Due to the fundamental importance in various scientific areas including chemical physics, biophysics, environmental
science, interstellar medium, etc., research on small molecules is constantly developing both theoretically and experimentally.
Specifically, adsorption of small molecules on materials surfaces (including outer surfaces of materials or the surfaces of pores
in materials, e.g., molecular sieves [8, 9]) is often considered for both theoretical studies and applications. The supercell for
such a system by using a planewave DFT method often contains hundreds to thousands of atoms at least for obtaining reliable
adsorption properties. In addition, ab initio molecular dynamics (AIMD) simulations [10] for such systems are also selectively
implemented for, e.g., visualizing the diffusion paths of molecules on the surfaces, while AIMD simulations are even much
more demanding than normal structural optimizations. Thus, using AOBMs with higher accuracies but high computational
costs is impractical for such computations. Instead, the planewave DFT methods can be computationally practical due to the
high efficiency. However, when a planewave DFT method is applied to a specific system, the reliability of the method must be
first assessed because the accuracy of the DFT results can significantly depend on the electronic exchange-correlation energy
functionals. To this end, we mention an example. It is well-known that Perdew-Burke-Ernzerhof (PBE) functional [11] cannot
predict the interlayer spacing of graphite due to the absence of the dispersion corrections, e.g., the predicted lattice constant
= 8.870 along the [0001] direction of graphite from our previous PBE calculations [12] is notoriously much larger than the
experimental value of 6.6720 [13]. In contrast, the value of 6.701 from our optB88-vdW [14] calculations with dispersion
corrections can reproduce the above experimental value very well [12]. Thus, one should be particularly careful when
selecting a functional with or without dispersion corrections to calculate the weakly bonded systems like graphite.

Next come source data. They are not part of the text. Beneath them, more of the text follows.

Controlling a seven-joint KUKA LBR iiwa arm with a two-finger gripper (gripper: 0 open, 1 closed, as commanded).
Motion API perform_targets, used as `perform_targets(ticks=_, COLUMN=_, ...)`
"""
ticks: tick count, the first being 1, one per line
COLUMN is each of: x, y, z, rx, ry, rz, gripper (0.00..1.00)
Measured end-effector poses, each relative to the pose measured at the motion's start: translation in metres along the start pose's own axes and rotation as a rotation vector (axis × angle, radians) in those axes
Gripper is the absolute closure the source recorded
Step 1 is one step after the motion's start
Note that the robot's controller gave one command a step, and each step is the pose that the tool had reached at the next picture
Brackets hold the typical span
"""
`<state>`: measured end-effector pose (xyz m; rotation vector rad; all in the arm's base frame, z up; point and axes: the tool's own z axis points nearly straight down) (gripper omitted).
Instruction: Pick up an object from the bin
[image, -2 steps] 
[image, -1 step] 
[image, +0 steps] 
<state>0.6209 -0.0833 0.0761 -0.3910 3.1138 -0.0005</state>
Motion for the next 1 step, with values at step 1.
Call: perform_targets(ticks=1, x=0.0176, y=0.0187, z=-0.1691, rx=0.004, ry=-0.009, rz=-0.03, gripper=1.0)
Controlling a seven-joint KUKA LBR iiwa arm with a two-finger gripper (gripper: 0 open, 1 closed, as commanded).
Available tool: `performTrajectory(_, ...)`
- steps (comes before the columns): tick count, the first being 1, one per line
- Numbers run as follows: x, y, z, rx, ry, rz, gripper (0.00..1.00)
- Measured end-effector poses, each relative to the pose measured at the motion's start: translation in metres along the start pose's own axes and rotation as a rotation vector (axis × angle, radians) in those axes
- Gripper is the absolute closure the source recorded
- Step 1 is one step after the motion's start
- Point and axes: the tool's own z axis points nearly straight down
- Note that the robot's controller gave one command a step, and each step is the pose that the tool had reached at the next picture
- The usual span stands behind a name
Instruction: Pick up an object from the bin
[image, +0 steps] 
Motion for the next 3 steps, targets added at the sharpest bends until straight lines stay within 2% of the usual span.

As a semilocal functional, the generalized gradient approximation (GGA) generally has comparably good accuracies for
calculating ground state properties of neither weakly bonded nor strongly correlated systems. For example, recent extensive
tests on the lattice constants, bulk moduli, and cohesive energies (or atomization energies) of 44 strongly and 17 weakly
bonded solids from various local, semilocal, and nonlocal functionals (so-called “DFT Jacob’s ladder”) have been reported [15,
16]. For the weakly bonded systems, dispersion corrections need to be considered [17], while for strongly correlated systems,
DFT+U corrections are usually needed [18]. In addition, more nonlocal functionals (upper rungs of the DFT Jacob’s ladder) can
have higher accuracies but higher computational costs than more local functionals (lower rungs). Therefore, to appropriately
choose a functional before calculating a specific system, both accuracy and computational cost need to be balanced.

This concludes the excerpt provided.